= Exercise goal =
The lines from the top of the records below through the one containing "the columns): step" are to be transcribed exactly, and nothing else is to be added.
━━━━━━
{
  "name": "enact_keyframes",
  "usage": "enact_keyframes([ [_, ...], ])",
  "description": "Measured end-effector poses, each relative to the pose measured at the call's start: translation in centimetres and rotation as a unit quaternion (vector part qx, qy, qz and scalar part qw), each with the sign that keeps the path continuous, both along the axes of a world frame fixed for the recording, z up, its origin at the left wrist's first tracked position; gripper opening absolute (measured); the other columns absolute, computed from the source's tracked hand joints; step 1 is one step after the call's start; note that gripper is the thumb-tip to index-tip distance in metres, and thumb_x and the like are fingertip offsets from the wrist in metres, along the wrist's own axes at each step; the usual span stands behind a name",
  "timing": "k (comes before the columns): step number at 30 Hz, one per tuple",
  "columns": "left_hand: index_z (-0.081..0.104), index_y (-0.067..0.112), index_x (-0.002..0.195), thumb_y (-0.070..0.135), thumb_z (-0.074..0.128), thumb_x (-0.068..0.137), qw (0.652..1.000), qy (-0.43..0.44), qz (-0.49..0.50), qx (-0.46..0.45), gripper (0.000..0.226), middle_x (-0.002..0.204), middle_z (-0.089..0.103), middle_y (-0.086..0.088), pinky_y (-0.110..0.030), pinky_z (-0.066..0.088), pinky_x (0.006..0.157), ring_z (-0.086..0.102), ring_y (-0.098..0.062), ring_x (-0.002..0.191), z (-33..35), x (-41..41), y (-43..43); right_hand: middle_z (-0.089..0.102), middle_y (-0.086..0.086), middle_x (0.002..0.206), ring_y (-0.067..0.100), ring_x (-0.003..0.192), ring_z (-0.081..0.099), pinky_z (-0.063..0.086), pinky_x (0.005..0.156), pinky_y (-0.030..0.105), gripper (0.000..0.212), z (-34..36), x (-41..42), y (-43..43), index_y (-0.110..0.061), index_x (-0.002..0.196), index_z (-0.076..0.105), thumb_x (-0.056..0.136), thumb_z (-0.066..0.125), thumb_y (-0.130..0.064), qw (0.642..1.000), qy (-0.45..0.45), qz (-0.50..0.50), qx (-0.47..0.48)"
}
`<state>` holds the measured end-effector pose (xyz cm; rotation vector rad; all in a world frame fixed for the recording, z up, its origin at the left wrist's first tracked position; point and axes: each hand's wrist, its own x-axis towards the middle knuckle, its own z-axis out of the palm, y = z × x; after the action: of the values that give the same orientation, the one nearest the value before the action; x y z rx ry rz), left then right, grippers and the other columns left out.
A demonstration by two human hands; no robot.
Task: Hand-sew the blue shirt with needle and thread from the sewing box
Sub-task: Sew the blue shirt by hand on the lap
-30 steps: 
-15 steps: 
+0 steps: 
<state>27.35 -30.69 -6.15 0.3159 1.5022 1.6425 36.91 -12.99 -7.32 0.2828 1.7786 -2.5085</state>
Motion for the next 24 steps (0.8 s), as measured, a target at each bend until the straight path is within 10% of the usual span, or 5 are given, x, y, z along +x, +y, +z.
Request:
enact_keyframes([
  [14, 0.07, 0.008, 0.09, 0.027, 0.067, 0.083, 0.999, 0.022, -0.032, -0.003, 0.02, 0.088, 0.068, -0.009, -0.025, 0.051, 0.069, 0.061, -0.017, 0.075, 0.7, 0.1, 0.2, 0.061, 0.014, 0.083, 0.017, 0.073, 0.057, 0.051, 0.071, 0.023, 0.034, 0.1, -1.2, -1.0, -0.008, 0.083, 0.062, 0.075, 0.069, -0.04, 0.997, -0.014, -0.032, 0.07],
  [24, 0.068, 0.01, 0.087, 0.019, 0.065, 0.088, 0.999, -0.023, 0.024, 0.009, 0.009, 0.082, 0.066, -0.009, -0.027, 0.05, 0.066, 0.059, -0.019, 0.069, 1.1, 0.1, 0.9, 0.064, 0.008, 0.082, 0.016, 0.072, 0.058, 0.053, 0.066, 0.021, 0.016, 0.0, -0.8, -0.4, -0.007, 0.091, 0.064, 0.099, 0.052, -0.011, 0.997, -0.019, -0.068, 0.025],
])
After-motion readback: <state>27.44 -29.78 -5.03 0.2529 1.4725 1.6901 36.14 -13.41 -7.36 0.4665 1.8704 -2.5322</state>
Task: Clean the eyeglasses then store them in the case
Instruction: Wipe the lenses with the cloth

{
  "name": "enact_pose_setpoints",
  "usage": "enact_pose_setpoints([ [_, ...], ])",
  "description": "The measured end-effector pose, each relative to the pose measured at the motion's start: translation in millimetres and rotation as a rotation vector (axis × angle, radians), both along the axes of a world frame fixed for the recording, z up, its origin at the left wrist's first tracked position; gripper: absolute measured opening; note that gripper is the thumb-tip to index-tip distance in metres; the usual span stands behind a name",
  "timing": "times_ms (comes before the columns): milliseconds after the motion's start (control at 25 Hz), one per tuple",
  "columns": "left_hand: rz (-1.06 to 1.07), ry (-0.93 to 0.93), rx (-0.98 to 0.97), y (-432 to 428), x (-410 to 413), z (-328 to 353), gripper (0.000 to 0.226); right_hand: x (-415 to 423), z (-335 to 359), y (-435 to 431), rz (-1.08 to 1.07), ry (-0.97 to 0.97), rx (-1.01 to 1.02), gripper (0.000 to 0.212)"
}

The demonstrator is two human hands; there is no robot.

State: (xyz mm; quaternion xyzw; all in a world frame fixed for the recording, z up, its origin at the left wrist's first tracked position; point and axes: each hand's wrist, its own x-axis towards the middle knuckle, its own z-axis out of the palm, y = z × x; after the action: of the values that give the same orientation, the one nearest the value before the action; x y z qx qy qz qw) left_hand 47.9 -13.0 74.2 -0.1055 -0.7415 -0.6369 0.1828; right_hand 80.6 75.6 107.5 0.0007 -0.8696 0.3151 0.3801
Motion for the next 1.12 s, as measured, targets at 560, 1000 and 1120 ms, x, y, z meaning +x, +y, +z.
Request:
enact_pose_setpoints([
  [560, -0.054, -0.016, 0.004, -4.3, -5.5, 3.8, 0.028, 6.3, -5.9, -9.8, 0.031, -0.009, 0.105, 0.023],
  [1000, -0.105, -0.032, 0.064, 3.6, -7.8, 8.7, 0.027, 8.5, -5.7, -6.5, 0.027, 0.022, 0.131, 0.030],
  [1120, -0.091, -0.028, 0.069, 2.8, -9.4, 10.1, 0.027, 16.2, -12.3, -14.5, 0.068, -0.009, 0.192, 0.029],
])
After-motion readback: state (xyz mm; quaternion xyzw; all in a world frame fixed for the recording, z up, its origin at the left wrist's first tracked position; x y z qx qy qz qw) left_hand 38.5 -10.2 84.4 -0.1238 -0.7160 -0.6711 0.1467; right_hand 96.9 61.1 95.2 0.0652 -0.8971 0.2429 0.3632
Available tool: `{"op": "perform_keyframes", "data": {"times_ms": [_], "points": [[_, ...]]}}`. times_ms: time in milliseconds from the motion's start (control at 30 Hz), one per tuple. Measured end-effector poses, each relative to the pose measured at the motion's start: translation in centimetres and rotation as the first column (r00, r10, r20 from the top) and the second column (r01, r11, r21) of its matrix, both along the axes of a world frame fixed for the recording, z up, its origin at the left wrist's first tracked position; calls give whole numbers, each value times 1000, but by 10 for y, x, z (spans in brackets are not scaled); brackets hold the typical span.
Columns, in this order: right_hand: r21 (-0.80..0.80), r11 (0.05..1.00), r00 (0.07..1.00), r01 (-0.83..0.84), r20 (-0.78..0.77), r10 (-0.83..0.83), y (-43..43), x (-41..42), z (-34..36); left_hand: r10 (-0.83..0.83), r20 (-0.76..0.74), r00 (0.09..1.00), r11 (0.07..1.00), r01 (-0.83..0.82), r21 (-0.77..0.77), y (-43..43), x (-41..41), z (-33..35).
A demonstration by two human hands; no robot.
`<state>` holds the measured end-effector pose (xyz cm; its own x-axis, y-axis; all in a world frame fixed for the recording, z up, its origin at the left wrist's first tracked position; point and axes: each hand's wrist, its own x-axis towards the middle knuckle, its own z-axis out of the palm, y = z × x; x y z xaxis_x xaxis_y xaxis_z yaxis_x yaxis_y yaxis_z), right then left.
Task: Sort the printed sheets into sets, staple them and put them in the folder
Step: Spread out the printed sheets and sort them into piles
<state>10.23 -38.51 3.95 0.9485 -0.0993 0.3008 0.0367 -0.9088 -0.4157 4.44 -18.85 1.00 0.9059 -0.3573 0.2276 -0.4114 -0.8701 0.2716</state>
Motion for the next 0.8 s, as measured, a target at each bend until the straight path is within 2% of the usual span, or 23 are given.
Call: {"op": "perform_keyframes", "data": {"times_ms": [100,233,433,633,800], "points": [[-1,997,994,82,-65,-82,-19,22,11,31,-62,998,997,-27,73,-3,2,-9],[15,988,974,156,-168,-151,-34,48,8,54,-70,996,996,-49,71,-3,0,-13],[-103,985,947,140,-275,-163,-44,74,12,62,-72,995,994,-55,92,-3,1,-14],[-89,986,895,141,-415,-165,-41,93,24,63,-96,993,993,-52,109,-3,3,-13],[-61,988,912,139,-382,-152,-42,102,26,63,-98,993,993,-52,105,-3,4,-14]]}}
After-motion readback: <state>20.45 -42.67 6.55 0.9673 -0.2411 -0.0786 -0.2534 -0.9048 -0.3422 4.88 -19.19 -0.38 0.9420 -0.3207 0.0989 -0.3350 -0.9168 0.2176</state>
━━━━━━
= Answer to the exercise =
{
  "name": "enact_keyframes",
  "usage": "enact_keyframes([ [_, ...], ])",
  "description": "Measured end-effector poses, each relative to the pose measured at the call's start: translation in centimetres and rotation as a unit quaternion (vector part qx, qy, qz and scalar part qw), each with the sign that keeps the path continuous, both along the axes of a world frame fixed for the recording, z up, its origin at the left wrist's first tracked position; gripper opening absolute (measured); the other columns absolute, computed from the source's tracked hand joints; step 1 is one step after the call's start; note that gripper is the thumb-tip to index-tip distance in metres, and thumb_x and the like are fingertip offsets from the wrist in metres, along the wrist's own axes at each step; the usual span stands behind a name",
  "timing": "k (comes before the columns): step number at 30 Hz, one per tuple",

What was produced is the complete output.